What you’ll see in the House this week: The House Budget Committee is going to meet at 1 p.m. ET today to mark-up their 591-page bill and work to pass it out of Committee. The mark-up will be an opportunity for Republicans to message against the bill, rail against the increase in health care subsidies, attack provisions that provide funding to humanities, the arts and the preservation of Native American languages – which they will argue have nothing to do with coronavirus– and rail against the overall price tag of the package.

They’ll offer amendments that we don’t expect to pass and then when everyone has had enough, there will be a vote to advance the bill out of committee and send it to the floor. 

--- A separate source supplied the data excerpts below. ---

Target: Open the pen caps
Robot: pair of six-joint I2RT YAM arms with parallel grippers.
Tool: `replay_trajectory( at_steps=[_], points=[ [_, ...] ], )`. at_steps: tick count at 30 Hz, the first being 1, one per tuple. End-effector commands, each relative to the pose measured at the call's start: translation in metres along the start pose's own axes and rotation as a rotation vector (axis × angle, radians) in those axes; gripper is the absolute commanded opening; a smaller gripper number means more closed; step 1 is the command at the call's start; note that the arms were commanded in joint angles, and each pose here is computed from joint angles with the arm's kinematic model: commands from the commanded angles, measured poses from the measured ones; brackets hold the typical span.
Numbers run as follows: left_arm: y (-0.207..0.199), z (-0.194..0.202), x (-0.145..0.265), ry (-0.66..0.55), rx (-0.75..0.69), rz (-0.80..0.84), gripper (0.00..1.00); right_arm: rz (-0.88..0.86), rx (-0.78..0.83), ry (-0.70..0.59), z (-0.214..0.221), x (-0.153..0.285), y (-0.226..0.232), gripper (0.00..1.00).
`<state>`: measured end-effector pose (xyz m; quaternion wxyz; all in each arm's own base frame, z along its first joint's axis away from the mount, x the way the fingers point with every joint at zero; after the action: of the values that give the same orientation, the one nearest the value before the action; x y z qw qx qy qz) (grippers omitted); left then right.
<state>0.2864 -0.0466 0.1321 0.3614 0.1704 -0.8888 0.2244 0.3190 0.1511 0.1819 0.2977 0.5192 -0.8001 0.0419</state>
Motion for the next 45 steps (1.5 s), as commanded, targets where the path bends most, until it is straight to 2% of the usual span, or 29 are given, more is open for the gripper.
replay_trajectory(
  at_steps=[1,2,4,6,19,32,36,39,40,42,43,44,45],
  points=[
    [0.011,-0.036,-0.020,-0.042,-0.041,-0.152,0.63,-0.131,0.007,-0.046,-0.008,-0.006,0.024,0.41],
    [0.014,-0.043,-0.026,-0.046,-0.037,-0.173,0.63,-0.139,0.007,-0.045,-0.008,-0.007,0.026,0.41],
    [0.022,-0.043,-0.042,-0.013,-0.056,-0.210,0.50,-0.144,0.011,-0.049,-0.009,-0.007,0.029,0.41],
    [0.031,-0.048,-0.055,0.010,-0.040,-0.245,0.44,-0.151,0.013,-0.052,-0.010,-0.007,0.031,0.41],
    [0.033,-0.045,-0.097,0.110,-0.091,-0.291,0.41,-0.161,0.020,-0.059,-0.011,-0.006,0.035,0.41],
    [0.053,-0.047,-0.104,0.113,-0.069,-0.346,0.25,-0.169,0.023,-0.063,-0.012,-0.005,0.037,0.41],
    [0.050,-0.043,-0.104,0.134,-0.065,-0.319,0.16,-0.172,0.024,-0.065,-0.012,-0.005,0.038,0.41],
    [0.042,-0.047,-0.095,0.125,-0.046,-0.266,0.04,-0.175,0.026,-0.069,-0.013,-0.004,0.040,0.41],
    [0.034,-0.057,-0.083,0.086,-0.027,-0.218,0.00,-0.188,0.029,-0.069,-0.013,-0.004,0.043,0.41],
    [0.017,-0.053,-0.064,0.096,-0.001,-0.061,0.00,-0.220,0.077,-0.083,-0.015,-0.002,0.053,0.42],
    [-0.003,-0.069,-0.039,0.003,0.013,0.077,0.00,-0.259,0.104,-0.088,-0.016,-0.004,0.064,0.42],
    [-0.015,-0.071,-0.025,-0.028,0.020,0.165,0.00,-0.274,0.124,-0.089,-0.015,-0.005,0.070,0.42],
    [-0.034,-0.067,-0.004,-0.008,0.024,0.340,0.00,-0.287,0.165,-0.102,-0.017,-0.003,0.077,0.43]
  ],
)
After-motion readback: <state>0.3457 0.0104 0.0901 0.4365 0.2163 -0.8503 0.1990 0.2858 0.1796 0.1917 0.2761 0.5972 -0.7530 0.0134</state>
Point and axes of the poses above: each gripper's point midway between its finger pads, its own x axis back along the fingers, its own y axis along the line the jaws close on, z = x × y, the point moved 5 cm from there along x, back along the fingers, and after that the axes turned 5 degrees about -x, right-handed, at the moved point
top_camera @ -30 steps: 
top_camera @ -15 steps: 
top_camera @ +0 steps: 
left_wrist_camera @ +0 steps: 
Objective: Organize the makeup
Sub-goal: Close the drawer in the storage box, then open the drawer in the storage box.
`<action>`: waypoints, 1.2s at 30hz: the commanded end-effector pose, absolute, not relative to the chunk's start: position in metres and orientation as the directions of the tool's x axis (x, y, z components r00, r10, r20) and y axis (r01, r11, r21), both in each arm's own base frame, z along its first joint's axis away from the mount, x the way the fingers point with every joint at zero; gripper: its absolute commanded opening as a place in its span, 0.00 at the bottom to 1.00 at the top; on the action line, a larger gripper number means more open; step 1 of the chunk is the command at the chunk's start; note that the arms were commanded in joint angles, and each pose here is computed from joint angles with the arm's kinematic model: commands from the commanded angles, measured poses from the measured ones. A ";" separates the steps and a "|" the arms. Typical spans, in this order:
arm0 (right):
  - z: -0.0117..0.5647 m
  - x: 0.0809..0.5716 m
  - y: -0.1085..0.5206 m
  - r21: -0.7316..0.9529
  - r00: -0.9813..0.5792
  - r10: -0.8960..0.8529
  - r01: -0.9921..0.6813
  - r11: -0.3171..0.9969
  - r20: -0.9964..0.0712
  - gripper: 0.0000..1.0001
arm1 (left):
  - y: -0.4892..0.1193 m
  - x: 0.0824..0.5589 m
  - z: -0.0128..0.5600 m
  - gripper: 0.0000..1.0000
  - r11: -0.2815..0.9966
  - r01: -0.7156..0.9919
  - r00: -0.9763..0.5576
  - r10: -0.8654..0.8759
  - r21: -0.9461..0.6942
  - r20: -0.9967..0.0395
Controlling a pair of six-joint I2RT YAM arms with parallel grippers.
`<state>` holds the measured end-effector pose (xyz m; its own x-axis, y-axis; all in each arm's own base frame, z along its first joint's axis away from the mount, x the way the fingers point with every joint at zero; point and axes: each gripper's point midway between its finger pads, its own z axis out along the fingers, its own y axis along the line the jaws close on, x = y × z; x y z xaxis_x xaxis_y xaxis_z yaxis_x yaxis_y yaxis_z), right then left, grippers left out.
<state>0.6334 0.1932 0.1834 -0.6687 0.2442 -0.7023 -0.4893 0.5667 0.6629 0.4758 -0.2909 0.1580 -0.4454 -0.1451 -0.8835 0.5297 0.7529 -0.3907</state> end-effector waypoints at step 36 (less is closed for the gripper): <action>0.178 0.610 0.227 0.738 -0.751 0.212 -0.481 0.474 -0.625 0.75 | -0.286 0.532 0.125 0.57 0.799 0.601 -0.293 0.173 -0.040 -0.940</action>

The final vote on the package on the floor will be later this week likely Friday or Saturday.

8:19 a.m. ET, February 22, 2021

US has "done worse than most any other country" on Covid-19 response, Fauci says

From CNN's Naomi Thomas

Dr. Anthony Fauci listens to President Biden speak at the National Institutes of Health in Bethesda, Maryland, on February 11.
Dr. Anthony Fauci listens to President Biden speak at the National Institutes of Health in Bethesda, Maryland, on February 11. Saul Loeb/AFP/Getty Images

As the United States approaches half a million deaths from Covid-19, Dr. Anthony Fauci said Monday that the situation didn’t have to be this bad, the country needs to be unified and committed to fighting the virus together. 

“I believe that if you look back historically, we’ve done worse than most any other country, and we’re a highly developed rich country,” Fauci, director of the National Institute of Allergy and Infectious Diseases, told George Stephanopoulos on Good Morning America. “There were things back then that if you go back and think about what you might have done, the kind of disparate responses of different states, rather than having a unified approach.” 

“It’s so tough to just go back and try and, you know, do a metaphorical autopsy on how things went,” Fauci said. “It was just bad; it is bad now.” 

In late winter and early spring last year, when it was said that the numbers could get as high as 240,000, “people were thinking we were being hyperbolic about it, and now here we are with a half a million deaths, just a stunning figure.” 

Rather than looking back and saying “what the heck happened here?” Fauci said, he would encourage everyone “go forward and be completely committed as a unified country to just go at this together. This is a common enemy, we’ve all got to pitch in.” 

There’s good news on vaccines, he said, but it’s a race against the infections – and public health measures to limit spread must continue.

“That is the weapons that we have against this horrible disease,” he said.